Oh, I’m sure people will swear up and down that men would get the same treatment. And maybe they will....from here on out. But let’s not fool ourselves here. Some of the complaints are serious reaches, and not just when you express the idea that hockey players guzzling champagne (which is what the male winners of the Stanley Cup do as a tradition) is somehow an embarrassment to hockey’s image. That they had to fend off complaints that this encouraged smoking is even sillier, but the mother of all concern troll complaints is that a player on the team was “underage” at 18, which is the drinking age in many parts of Canada. That’s the sort of thing that screams “reach”, and the reaching is obviously due to the fact that a whole lot of people still have problems with female athletes, especially when they behave like athletes.Amanda absolutely has a point. I seem to remember the USA men's hockey team trashed their hotel in 1998. Nobody seemed to care then. Frankly, having a celebration like this out on the ice, sharing the love in front of Vancouver's faithful, on home soil after winning a gold medal in the country's national sport?

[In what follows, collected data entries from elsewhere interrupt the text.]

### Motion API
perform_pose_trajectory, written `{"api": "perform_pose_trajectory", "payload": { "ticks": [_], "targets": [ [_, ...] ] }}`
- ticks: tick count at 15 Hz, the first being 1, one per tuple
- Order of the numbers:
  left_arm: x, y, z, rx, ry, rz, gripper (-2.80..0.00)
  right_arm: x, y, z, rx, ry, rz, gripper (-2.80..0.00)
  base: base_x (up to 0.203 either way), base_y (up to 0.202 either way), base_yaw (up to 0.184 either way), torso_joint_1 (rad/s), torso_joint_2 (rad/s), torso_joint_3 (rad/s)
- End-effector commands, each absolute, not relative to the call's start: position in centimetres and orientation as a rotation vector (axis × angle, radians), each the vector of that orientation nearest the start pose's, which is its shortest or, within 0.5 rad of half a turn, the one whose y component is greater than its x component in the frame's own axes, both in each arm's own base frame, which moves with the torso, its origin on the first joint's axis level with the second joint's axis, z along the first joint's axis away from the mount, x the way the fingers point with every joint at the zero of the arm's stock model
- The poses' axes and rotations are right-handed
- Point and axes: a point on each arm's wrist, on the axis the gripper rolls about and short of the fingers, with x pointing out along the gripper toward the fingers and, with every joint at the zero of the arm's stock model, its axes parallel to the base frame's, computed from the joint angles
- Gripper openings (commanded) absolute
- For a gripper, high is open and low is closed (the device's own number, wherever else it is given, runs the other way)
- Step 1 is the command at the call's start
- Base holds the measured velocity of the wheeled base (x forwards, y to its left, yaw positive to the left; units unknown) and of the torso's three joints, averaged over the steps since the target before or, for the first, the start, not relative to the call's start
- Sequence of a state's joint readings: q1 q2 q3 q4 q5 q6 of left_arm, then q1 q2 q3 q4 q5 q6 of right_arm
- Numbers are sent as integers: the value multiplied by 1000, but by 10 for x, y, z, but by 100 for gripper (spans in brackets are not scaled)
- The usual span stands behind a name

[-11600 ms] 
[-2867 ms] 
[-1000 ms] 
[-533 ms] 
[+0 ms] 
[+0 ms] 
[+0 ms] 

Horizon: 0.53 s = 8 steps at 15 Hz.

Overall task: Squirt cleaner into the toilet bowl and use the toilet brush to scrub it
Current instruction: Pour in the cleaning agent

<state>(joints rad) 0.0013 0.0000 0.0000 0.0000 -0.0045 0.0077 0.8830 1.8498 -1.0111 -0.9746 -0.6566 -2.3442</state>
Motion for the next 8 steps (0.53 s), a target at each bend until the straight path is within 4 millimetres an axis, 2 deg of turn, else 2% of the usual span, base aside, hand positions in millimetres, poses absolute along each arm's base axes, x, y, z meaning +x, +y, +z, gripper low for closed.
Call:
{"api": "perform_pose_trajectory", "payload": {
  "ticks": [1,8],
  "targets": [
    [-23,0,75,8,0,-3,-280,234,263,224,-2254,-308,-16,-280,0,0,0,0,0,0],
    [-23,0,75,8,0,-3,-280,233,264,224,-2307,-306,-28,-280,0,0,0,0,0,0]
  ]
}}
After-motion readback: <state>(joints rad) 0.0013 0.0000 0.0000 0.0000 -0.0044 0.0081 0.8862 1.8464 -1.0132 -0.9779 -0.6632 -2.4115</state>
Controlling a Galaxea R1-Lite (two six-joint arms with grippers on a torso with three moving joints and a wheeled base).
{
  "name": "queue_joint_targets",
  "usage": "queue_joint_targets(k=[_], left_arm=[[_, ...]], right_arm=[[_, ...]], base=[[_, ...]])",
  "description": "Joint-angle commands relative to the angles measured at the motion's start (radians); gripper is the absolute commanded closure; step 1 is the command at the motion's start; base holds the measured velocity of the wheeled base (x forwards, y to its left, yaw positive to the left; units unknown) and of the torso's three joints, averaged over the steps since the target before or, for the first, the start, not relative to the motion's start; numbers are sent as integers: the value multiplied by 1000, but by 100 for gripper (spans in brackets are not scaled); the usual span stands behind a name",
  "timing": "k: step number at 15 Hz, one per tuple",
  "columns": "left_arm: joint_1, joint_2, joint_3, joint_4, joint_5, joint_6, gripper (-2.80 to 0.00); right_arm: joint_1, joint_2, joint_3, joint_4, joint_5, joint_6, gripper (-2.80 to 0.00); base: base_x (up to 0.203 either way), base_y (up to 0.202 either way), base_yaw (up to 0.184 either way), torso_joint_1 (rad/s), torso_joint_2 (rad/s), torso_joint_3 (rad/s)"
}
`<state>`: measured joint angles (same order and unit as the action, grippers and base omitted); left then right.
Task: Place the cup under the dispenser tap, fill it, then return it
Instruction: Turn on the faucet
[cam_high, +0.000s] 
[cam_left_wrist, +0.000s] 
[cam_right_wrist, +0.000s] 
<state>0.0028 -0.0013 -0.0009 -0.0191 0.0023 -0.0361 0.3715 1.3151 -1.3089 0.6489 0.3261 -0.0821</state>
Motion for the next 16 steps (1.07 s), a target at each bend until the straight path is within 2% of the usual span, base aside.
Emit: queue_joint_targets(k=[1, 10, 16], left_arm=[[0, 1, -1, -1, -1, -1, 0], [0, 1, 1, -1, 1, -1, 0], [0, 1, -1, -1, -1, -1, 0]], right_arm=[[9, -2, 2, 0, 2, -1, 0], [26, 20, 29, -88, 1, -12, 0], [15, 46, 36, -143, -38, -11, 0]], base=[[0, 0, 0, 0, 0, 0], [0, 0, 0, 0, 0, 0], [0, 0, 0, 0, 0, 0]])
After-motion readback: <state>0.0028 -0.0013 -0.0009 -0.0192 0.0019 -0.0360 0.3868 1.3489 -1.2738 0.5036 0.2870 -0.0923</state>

This tension seems pronounced when it comes to the Olympics, where a lot of properly feminine sports that involve costumes and the athletes starving themselves---like ice skating and gymnastics---are promoted heavily, and where women’s ski jump is still being kept out, with outdated arguments about ovary-jiggling being employed. A lot of the Olympics organizers take the notion that the athletes are role models way too seriously, and when you start talking “role model” expectations and women, you’re going to start seeing a lot of sexist assumptions about ladylike behavior being employed. Tracy Clark-Flory found at least one blogger using this incident to slam the very idea of women play “men’s” sports. I wish hockey was that much of a threat to the patriarchy.
Yeah, you get to swipe the Zamboni and chug a damn brew. Lay off. These athletes played hard, won big, and won it for the home country in the Olympics. They've earned it. Light it up, ladies.
3 comments:
"... sharing the love in front of Vancouver's faithful..."
That's the thing that makes all this pearl-clutching even more ridiculous: their on-ice celebration happened after all the fans had left.
Well, I stand corrected then. I would have seen that as a true benefit to Canada.
Yanno, it's the "swiping the Zamboni" part that gets me, but otherwise the way you put it makes it sound fucking epic.
I lolled.
I generally don't follow hockey though.